Work task: Please print the entries below exactly, from the line with "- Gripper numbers" through the line with "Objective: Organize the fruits", including both of those lines and leaving out all others.

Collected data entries
# # # # # # #
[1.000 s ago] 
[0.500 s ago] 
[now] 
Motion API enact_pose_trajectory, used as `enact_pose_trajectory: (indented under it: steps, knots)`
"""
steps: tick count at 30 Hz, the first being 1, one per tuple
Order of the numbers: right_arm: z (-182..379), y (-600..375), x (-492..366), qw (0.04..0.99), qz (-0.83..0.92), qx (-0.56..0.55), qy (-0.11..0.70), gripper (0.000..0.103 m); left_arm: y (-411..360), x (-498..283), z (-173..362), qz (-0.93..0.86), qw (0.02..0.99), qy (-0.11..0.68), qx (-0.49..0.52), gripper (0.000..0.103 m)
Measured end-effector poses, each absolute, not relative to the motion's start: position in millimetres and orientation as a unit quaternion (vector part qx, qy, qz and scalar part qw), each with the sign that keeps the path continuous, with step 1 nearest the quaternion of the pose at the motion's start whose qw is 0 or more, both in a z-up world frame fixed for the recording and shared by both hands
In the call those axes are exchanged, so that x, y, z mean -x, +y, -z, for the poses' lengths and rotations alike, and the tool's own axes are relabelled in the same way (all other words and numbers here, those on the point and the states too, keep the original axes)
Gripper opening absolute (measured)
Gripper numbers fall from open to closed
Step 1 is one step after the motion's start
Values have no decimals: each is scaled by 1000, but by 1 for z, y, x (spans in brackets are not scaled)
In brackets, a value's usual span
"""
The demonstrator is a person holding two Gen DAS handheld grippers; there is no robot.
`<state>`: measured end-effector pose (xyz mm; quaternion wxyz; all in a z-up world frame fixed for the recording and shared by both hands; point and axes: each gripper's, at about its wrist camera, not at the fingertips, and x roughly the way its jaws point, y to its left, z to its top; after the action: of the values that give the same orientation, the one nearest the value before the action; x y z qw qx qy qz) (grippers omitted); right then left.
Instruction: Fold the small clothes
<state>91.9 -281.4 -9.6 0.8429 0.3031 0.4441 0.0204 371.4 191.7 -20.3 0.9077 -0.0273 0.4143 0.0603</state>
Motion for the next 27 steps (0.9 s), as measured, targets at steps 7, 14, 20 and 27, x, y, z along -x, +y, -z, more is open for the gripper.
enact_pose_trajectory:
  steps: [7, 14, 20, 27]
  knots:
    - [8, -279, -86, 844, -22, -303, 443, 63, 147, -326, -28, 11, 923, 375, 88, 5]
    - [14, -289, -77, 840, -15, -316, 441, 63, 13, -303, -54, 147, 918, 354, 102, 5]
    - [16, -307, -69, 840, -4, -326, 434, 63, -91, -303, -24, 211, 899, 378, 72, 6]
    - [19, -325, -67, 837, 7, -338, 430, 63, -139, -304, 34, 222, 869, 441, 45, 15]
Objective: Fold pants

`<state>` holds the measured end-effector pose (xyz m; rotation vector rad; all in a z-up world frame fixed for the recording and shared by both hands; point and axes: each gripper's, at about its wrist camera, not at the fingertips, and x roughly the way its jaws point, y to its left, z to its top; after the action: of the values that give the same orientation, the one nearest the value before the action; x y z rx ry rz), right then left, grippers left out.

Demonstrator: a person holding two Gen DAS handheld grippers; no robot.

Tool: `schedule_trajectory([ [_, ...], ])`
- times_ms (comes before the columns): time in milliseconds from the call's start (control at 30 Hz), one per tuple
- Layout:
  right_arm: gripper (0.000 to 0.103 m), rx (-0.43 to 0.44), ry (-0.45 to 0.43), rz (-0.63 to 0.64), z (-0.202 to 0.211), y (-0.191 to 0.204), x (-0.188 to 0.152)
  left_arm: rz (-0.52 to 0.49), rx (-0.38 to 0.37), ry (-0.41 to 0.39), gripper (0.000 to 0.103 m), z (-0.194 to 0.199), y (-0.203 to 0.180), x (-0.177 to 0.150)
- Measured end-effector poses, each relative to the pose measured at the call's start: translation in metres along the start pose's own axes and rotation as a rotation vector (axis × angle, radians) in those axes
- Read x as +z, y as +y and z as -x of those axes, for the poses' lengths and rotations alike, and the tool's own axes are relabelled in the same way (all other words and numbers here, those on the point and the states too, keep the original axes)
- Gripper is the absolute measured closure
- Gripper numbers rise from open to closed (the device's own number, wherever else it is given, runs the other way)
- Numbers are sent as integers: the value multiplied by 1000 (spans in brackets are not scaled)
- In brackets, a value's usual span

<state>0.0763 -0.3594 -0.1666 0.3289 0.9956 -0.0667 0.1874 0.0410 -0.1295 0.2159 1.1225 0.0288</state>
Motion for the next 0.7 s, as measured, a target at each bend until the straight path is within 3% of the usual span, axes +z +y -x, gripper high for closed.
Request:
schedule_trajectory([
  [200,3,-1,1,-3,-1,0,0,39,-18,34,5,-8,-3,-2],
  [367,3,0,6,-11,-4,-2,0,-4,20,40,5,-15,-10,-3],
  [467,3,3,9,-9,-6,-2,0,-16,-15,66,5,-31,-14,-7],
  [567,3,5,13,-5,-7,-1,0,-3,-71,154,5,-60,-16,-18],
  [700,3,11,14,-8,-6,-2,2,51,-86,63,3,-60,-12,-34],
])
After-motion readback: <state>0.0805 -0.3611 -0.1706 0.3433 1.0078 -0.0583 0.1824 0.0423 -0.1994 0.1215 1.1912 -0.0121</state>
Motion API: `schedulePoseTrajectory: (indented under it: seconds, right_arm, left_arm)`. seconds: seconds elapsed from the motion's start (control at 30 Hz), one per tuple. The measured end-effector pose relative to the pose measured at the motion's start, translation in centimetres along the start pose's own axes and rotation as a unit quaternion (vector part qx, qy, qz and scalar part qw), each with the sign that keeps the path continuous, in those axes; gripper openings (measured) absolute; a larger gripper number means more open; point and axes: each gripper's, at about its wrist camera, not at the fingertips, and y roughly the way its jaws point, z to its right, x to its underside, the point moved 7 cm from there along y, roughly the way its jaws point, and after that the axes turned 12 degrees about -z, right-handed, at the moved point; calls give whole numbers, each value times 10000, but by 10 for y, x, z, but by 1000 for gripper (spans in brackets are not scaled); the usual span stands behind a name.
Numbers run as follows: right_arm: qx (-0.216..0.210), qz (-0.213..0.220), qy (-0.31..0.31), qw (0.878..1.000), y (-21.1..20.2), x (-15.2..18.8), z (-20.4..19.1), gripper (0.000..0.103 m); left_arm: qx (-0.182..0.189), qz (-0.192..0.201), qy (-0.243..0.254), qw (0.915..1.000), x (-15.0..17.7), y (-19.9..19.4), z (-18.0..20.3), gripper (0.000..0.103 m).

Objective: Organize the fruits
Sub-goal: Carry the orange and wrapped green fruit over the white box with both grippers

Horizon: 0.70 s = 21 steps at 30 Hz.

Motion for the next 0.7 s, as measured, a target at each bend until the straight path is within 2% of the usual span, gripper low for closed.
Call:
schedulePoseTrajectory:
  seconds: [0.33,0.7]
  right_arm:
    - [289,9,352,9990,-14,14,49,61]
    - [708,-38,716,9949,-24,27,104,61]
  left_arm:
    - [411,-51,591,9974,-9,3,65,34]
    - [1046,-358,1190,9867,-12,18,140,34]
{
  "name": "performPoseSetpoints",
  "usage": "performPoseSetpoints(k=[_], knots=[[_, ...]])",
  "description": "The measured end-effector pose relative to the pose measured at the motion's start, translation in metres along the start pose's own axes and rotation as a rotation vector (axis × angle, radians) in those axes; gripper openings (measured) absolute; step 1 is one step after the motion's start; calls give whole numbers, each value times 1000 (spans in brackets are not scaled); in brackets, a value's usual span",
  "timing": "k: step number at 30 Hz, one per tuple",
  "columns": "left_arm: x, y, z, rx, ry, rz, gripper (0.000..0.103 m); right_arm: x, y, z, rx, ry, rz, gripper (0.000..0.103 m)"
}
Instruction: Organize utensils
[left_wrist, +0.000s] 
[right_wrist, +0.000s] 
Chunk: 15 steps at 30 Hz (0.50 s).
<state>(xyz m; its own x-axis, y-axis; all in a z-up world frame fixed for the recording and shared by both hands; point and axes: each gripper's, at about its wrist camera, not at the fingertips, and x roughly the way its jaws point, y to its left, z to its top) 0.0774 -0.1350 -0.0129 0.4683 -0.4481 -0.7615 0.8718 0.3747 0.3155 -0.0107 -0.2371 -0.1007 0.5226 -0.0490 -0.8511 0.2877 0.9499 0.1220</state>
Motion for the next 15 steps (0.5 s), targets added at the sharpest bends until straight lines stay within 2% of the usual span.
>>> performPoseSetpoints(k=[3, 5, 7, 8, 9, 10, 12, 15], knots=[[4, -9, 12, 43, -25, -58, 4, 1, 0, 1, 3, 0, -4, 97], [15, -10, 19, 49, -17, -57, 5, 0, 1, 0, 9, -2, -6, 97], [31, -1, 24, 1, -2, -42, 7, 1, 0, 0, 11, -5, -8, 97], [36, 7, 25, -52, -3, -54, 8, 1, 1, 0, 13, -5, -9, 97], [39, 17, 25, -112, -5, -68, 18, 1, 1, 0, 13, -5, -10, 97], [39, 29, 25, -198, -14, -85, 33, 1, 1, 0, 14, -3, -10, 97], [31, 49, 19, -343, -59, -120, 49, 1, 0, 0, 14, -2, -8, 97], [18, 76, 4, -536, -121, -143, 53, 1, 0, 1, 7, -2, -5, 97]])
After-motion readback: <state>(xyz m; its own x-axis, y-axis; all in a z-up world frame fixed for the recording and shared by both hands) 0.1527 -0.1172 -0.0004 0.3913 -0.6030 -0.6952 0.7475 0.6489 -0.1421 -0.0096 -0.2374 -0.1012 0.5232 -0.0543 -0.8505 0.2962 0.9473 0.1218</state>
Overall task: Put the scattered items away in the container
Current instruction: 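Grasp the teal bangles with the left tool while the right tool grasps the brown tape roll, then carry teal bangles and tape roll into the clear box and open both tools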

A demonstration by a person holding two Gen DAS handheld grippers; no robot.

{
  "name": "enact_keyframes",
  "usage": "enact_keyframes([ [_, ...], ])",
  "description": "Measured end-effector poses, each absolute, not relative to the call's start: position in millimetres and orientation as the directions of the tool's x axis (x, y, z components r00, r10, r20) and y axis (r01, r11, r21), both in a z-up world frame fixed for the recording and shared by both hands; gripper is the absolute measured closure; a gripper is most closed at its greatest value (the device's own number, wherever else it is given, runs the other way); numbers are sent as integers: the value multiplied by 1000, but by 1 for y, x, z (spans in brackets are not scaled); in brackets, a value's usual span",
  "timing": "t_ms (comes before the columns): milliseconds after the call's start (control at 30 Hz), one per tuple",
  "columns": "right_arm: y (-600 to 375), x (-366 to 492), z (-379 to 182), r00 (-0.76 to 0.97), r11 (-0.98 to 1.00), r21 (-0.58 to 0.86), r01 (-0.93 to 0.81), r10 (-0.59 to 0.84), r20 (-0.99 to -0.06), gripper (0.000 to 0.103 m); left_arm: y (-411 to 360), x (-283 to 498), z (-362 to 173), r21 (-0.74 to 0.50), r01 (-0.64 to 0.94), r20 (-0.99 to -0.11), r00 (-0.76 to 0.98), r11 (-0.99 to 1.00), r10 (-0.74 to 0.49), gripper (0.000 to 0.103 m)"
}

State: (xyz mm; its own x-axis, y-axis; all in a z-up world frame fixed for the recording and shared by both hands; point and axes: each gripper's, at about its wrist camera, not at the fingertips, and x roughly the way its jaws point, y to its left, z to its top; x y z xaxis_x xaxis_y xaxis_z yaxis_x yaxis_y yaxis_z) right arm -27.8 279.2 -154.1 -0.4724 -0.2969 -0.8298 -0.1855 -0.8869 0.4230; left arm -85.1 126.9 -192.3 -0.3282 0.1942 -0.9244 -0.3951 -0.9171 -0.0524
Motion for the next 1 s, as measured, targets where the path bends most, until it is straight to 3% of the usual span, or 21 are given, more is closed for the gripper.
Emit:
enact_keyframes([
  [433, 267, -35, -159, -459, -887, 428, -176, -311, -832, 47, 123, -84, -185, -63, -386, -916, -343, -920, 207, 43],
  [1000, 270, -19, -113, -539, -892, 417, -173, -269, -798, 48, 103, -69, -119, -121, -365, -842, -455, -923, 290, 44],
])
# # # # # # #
Output for this task:
- Gripper numbers rise from open to closed (the device's own number, wherever else it is given, runs the other way)
- Numbers are sent as integers: the value multiplied by 1000 (spans in brackets are not scaled)
- In brackets, a value's usual span

<state>0.0763 -0.3594 -0.1666 0.3289 0.9956 -0.0667 0.1874 0.0410 -0.1295 0.2159 1.1225 0.0288</state>
Motion for the next 0.7 s, as measured, a target at each bend until the straight path is within 3% of the usual span, axes +z +y -x, gripper high for closed.
Request:
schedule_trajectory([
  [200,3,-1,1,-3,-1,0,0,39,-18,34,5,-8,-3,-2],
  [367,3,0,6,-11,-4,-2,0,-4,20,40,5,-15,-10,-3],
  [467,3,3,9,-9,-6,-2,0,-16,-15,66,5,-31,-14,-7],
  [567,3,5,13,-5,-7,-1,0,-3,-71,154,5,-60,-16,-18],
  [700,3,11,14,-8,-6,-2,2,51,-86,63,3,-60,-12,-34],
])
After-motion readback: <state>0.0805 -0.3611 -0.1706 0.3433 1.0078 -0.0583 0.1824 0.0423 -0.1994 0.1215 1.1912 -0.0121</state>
Motion API: `schedulePoseTrajectory: (indented under it: seconds, right_arm, left_arm)`. seconds: seconds elapsed from the motion's start (control at 30 Hz), one per tuple. The measured end-effector pose relative to the pose measured at the motion's start, translation in centimetres along the start pose's own axes and rotation as a unit quaternion (vector part qx, qy, qz and scalar part qw), each with the sign that keeps the path continuous, in those axes; gripper openings (measured) absolute; a larger gripper number means more open; point and axes: each gripper's, at about its wrist camera, not at the fingertips, and y roughly the way its jaws point, z to its right, x to its underside, the point moved 7 cm from there along y, roughly the way its jaws point, and after that the axes turned 12 degrees about -z, right-handed, at the moved point; calls give whole numbers, each value times 10000, but by 10 for y, x, z, but by 1000 for gripper (spans in brackets are not scaled); the usual span stands behind a name.
Numbers run as follows: right_arm: qx (-0.216..0.210), qz (-0.213..0.220), qy (-0.31..0.31), qw (0.878..1.000), y (-21.1..20.2), x (-15.2..18.8), z (-20.4..19.1), gripper (0.000..0.103 m); left_arm: qx (-0.182..0.189), qz (-0.192..0.201), qy (-0.243..0.254), qw (0.915..1.000), x (-15.0..17.7), y (-19.9..19.4), z (-18.0..20.3), gripper (0.000..0.103 m).

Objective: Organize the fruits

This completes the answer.